ECAC North Regular-season champion ECAC North Conference tournament champion

NCAA tournament, Second round
- Conference: Eastern College Athletic Conference-North
- Record: 23–7 (8–1 ECAC-North)
- Head coach: Jim Calhoun (10th season);
- Assistant coaches: Karl Fogel; Kevin Stacom; J. Keith Motley;
- Home arena: Matthews Arena

= 1981–82 Northeastern Huskies men's basketball team =

American college basketball season

The 1981–82 Northeastern Huskies men's basketball team represented Northeastern University during the 1981–82 college basketball season. Led by head coach Jim Calhoun, the Huskies competed in the ECAC North Conference and played their home games at Matthews Arena. They finished the season 23–7 overall with an 8–1 mark in ECAC North play to win the regular season conference title.
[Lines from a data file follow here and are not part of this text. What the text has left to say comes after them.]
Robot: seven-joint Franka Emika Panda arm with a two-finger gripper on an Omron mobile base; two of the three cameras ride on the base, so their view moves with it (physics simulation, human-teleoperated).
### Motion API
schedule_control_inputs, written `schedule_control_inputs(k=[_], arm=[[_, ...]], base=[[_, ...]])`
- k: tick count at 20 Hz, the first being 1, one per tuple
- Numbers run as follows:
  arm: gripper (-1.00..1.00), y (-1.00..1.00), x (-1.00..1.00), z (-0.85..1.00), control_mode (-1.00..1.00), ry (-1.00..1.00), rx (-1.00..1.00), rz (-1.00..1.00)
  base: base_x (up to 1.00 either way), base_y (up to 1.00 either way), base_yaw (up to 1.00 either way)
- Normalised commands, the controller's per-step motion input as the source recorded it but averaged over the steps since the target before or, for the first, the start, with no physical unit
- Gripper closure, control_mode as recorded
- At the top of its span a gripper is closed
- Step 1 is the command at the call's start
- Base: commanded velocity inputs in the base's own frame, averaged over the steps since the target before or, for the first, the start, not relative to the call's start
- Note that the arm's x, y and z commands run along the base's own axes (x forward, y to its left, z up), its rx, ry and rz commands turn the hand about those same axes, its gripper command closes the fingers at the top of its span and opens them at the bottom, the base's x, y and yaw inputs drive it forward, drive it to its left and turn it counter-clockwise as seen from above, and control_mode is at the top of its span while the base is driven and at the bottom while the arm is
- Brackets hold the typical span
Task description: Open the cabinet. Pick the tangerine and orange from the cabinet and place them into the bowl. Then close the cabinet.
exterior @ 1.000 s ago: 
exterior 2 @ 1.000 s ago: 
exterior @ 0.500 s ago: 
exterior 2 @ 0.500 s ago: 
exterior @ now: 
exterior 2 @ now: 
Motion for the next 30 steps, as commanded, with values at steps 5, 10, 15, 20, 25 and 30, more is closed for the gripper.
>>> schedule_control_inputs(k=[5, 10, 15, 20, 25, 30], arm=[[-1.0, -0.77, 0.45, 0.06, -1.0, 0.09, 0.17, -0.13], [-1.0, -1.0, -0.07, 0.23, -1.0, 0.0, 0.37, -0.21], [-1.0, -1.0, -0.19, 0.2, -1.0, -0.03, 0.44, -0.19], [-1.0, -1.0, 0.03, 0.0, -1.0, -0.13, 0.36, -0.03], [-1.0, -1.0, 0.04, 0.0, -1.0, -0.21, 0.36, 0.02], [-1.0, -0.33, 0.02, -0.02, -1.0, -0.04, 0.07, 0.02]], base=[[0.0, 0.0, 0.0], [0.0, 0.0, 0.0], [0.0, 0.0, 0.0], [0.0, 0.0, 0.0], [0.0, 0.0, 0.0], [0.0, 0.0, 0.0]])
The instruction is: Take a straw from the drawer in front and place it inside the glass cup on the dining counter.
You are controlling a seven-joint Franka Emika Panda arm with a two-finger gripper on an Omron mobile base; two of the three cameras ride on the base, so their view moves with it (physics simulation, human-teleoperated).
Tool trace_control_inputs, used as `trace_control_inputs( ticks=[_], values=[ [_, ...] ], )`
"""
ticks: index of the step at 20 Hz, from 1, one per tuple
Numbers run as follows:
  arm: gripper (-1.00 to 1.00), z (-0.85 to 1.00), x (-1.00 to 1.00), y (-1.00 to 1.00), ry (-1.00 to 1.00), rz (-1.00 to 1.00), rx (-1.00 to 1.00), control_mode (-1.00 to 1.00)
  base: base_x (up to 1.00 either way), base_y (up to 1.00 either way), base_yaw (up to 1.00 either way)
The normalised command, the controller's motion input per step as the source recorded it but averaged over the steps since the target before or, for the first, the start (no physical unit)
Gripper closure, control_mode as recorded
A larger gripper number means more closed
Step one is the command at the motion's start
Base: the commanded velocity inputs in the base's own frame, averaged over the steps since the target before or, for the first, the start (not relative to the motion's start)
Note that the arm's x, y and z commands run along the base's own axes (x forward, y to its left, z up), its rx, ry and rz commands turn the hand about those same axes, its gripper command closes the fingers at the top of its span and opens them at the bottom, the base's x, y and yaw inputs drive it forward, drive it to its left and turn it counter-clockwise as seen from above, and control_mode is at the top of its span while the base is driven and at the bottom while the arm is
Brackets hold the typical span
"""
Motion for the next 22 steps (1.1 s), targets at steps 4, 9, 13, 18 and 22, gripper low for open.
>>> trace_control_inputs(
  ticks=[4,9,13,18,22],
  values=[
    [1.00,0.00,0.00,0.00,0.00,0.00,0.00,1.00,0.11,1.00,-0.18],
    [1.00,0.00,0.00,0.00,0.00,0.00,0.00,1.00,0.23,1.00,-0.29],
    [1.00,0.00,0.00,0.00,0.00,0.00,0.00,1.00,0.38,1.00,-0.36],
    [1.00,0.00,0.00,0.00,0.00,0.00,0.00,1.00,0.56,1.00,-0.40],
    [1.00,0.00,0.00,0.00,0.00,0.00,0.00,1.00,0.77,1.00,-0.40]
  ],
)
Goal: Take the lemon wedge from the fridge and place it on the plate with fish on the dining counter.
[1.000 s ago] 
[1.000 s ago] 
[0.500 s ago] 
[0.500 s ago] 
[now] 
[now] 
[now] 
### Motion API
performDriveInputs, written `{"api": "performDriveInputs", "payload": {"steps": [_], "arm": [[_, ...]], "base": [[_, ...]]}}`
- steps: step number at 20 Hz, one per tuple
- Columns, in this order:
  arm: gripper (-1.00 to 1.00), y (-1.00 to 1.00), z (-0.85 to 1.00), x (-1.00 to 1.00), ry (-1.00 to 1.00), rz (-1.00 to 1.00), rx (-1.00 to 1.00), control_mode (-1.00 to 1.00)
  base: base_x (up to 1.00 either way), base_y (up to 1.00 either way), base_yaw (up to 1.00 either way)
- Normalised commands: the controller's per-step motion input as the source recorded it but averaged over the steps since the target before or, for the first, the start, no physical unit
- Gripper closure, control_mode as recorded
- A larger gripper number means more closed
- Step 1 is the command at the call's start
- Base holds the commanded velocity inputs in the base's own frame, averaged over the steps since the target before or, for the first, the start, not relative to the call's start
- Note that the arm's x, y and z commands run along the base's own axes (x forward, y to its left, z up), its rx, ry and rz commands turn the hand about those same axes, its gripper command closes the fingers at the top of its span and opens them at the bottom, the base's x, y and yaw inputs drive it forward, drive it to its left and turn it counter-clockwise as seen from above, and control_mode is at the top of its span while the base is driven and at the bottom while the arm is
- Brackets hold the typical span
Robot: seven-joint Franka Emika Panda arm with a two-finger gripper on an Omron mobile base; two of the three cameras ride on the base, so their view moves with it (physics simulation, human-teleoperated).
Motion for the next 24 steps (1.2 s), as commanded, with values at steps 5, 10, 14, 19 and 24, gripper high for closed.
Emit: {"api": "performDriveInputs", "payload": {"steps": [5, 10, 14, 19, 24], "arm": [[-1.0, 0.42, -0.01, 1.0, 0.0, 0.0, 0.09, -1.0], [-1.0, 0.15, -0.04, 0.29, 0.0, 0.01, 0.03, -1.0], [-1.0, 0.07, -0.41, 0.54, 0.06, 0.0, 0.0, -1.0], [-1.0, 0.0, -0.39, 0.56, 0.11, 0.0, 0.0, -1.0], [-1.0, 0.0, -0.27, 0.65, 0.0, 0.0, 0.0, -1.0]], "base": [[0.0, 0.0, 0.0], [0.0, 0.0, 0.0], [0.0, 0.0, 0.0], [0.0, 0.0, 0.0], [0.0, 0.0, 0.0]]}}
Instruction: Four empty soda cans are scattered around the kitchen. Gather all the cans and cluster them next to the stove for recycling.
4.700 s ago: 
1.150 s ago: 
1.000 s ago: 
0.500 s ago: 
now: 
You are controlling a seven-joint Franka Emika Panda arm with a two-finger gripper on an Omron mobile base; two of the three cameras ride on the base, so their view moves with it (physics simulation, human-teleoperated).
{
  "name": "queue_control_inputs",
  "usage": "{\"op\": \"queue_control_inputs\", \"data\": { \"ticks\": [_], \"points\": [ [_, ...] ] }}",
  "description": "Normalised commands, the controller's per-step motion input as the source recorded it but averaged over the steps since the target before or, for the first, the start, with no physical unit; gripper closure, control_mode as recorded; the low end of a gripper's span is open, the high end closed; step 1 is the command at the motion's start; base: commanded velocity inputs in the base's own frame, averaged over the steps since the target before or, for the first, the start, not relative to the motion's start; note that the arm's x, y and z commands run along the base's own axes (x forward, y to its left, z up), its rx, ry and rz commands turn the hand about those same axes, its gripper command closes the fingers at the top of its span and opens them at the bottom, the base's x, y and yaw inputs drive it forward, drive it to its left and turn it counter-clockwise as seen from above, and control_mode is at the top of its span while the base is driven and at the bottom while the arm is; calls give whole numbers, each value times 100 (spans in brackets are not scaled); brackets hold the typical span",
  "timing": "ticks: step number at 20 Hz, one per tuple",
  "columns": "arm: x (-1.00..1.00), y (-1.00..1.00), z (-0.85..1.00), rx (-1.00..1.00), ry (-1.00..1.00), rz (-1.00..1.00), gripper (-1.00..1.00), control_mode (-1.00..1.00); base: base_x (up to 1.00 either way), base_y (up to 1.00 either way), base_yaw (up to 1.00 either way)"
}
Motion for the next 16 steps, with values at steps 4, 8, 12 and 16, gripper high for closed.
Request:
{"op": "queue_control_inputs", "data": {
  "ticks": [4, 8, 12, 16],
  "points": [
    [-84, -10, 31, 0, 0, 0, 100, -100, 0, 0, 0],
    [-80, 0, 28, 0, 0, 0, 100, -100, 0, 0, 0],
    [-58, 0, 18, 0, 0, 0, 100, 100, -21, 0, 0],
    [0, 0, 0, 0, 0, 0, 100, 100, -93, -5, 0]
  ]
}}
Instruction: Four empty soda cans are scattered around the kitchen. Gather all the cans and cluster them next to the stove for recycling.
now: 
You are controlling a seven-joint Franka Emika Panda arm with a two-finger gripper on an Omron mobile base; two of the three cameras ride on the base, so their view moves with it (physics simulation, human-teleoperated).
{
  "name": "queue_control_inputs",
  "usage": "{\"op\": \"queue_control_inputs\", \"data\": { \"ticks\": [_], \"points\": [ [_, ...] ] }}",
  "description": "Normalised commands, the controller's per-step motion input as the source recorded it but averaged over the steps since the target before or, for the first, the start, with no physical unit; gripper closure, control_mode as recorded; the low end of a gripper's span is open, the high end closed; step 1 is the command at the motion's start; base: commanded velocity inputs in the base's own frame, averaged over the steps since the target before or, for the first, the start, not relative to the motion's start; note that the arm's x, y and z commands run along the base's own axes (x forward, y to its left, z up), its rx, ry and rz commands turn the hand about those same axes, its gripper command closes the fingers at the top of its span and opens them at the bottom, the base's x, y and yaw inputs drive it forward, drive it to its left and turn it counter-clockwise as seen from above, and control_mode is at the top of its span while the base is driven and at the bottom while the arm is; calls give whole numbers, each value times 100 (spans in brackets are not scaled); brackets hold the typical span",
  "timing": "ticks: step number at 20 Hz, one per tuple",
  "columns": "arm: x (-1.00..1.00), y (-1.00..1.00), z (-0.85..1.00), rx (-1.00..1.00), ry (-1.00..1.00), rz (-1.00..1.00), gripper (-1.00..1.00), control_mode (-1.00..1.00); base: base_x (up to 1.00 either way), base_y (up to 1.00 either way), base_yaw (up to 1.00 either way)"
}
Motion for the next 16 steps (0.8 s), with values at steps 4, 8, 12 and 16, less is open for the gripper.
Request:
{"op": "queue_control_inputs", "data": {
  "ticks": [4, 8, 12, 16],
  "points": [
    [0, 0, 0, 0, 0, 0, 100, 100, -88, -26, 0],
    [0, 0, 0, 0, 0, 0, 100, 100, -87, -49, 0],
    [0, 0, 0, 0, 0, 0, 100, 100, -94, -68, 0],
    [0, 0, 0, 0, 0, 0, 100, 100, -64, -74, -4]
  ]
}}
They followed the regular season by winning the ECAC North Conference tournament to earn a bid to the NCAA tournament as No. 11 seed in the East region. After upsetting Saint Joseph's in the opening round, the Huskies were defeated in the second round by Villanova, 76–72 in 3OT.

==Schedule and results==

| Regular season |

| Date time, TV | Rank^{#} | Opponent^{#} | Result | Record | Site city, state |
Regular season
| Dec 12, 1981* |  | vs. Iona | L 71–80 | 6–1 |  |
| Dec 18, 1981* |  | vs. Georgia | L 66–79 | 6–2 |  |
| Jan 16, 1982* |  | at Drexel | L 68–74 |  | Daskalakis Athletic Center (976) Philadelphia, Pennsylvania |
| Jan 28, 1982* |  | at Boston College | L 77–87 |  | Roberts Center Chestnut Hill, Massachusetts |
ECAC North tournament
| Mar 6, 1982* |  | Boston University Semifinals | W 49–48 | 21–6 | Matthews Arena Boston, Massachusetts |
| Mar 7, 1982* |  | Niagara Championship game | W 82–59 | 22–6 | Matthews Arena Boston, Massachusetts |
NCAA Tournament
| Mar 12, 1982* | (11 E) | vs. (6 E) Saint Joseph's | W 63–62 | 23–6 | Nassau Coliseum Uniondale, New York |
| Mar 14, 1982* | (11 E) | vs. (3 E) Villanova | L 72–76 ^{3OT} | 23–7 | Nassau Coliseum Uniondale, New York |
*Non-conference game. ^{#}Rankings from AP poll. (#) Tournament seedings in parentheses. E=East.